Pension funds have raised concerns that the Financial Conduct Authority’s (FCA) proposed equity listing rule reforms will make UK-listed companies less attractive to investors and dilute shareholders rights.
Since 2008, the number of UK listed companies has fallen by 40%. As a result the FCA launched a consultation last year proposing to replace standard and premium listing share categories with a single listing category for commercial company issuers of equity shares.
In response to the consultation – which closed today – Railpen together with nine other signatories, including Brightwell, Brunel Pensions Partnership, The Church of England Pensions Board, HSBC Bank Pension Scheme, Merseyside Pension Fund, NEST, People’s Partnership, TPT Retirement Solutions and Universities Superannuation Scheme (USS), published a letter responding to the FCA.
The pension funds welcomed the current conversation on creating a “vibrant UK capital market”, however they warned that the watchdog’s proposed reforms will not lead to “the healthy capital markets we all want”.
Instead, the signatories believe the proposed changes would exacerbate the current issues by making UK-listed companies less attractive to investors.
In addition, signatories believe that the current proposals would roll back fundamental investor protections, such as the right to a shareholder vote on both significant and related party transactions, as well as the equal voting rights that serve as the foundation of a fair and democratic capitalist system.
The letter added that diluting shareholder rights meant that investors would find it more challenging to act as effective stewards of their assets.
The letter continued that while signatories were previously supportive of policymakers efforts to support investors in undertaking robust stewardship in members’ best interest, the current proposals risk “undoing much of the progress achieved” by fundamentally reducing shareholder protections in a way that would ultimately leave scheme members exposed to more significant risks and higher costs.
From conversations with portfolio companies, initial public offering (IPO) advisers, and managers, the signatories said that innovative companies are primarily looking for “fair valuations, a stable policy, economic, and political environment, with a deep, liquid pool of thoughtful and long-term domestic and international capital”.
PLSA warns of reduced standards
Similarly to Railpen and the other pension funds, the Pensions and Lifetime Savings Association (PLSA) has also issued a warning that the proposed changes will reduce the standards expected of existing companies, instead of increasing the number of listed companies.

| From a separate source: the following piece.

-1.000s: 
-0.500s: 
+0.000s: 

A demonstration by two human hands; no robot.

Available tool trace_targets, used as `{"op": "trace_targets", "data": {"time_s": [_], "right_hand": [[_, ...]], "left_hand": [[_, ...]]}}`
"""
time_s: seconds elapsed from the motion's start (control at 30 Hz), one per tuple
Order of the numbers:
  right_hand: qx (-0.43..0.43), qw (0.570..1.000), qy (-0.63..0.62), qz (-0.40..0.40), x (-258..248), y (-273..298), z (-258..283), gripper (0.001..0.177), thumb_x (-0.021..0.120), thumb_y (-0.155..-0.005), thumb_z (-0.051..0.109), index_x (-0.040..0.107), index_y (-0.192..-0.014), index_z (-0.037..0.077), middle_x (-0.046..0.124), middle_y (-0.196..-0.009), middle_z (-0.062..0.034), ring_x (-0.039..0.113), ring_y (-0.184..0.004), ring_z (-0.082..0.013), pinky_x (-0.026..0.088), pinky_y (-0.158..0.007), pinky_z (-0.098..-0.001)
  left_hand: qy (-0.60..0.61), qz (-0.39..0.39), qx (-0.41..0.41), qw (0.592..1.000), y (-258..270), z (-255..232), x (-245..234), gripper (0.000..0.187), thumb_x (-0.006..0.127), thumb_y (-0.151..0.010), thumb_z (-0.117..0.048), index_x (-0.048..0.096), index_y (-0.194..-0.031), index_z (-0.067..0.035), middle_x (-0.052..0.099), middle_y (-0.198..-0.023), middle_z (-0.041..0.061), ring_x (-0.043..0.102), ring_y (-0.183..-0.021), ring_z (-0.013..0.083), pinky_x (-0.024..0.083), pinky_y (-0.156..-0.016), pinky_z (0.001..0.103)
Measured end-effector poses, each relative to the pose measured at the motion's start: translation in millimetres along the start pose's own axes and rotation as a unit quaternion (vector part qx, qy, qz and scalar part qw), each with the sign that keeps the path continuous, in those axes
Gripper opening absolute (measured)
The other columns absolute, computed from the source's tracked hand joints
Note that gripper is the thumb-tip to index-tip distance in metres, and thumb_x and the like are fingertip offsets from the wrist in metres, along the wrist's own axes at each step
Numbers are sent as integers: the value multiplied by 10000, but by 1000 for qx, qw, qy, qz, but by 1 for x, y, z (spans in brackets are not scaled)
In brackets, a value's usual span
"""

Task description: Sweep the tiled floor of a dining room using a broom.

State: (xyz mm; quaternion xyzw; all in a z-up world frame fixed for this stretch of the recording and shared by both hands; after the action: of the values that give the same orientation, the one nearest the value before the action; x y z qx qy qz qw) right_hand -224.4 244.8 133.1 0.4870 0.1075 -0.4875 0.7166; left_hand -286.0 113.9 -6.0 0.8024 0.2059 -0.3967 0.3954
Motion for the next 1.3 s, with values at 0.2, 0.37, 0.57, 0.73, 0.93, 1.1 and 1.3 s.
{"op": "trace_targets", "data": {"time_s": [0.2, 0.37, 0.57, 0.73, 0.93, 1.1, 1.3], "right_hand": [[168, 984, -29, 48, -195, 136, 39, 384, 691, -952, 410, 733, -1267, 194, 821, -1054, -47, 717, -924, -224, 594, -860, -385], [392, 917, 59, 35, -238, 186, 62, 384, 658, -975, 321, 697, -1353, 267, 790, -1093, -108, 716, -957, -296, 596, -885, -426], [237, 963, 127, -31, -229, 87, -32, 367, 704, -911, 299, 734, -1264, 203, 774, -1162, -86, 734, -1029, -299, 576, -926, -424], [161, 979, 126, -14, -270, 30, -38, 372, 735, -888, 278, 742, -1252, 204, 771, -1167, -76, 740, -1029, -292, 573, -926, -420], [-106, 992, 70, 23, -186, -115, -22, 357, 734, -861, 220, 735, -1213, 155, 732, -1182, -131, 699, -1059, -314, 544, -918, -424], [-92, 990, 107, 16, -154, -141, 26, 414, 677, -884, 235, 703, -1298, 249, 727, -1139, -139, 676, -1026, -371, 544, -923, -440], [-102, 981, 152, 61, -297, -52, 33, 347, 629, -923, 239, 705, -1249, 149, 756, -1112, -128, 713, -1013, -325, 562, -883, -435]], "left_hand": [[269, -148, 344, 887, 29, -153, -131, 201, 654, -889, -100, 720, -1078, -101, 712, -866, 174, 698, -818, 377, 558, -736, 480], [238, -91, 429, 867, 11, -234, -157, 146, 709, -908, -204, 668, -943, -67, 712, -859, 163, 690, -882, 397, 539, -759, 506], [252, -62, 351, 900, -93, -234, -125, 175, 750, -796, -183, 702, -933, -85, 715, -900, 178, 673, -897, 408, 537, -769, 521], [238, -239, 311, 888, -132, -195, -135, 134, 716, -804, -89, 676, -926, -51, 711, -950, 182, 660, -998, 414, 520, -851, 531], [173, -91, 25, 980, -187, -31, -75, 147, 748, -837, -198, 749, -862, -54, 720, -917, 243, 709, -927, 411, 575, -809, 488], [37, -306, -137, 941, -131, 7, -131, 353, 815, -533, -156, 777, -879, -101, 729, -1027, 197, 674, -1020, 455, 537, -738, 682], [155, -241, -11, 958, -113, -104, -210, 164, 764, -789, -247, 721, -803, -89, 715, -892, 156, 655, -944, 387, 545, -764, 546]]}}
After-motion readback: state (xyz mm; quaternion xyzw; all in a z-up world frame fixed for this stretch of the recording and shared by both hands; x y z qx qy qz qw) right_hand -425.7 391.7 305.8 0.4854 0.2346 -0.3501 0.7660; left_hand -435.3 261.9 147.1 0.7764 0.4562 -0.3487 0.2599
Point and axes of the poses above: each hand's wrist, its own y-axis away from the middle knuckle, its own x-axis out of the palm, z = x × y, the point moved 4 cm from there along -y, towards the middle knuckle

In response to the consultation, the PLSA said it believes the proposed changes would weaken shareholder rights by removing some important checks and balances, in particular for asset owners and retail investors, leading to a lack of diverse input and challenge from asset managers to companies.
The associaiton agreed that there had been a decline in IPOs in the UK, not just across the premium segment but across other segments too. However, it said that it is not proven that governance standards and investor protections required by a premium listing are, specifically, the root cause of the decline in IPOs across both the main market and the Alternative Investment Market.
As capital markets are complex, the PLSA said it would be supportive of an evidence-based, cross-governmental investigation into the root causes of this decline, which could then provide the appropriate basis for solutions which genuinely make a difference and continue to require shareholder approval in circumstances which warrant this.
It added that international investors have told its members the UK market is considered attractive and is able to hold its own against other financial markets due to high corporate governance standards and robust investor protections.
However, the association believes the current FCA proposals may not result in more companies listing, but will reduce the standards expected of existing companies by diluting quality universally.
Joe Dabrowski, deputy director of policy at the PLSA, said: “The UK is an attractive market for international investors precisely because our governance standards are high. Companies achieving a UK listing is a powerful signal that a company is well-run and well-placed to thrive now and over the long term.”
He added that the new rules “run the risk of having a contrary effect to what is hoped for”, by potentially reducing the pool of institutional and retail investors willing to invest in UK-listed companies.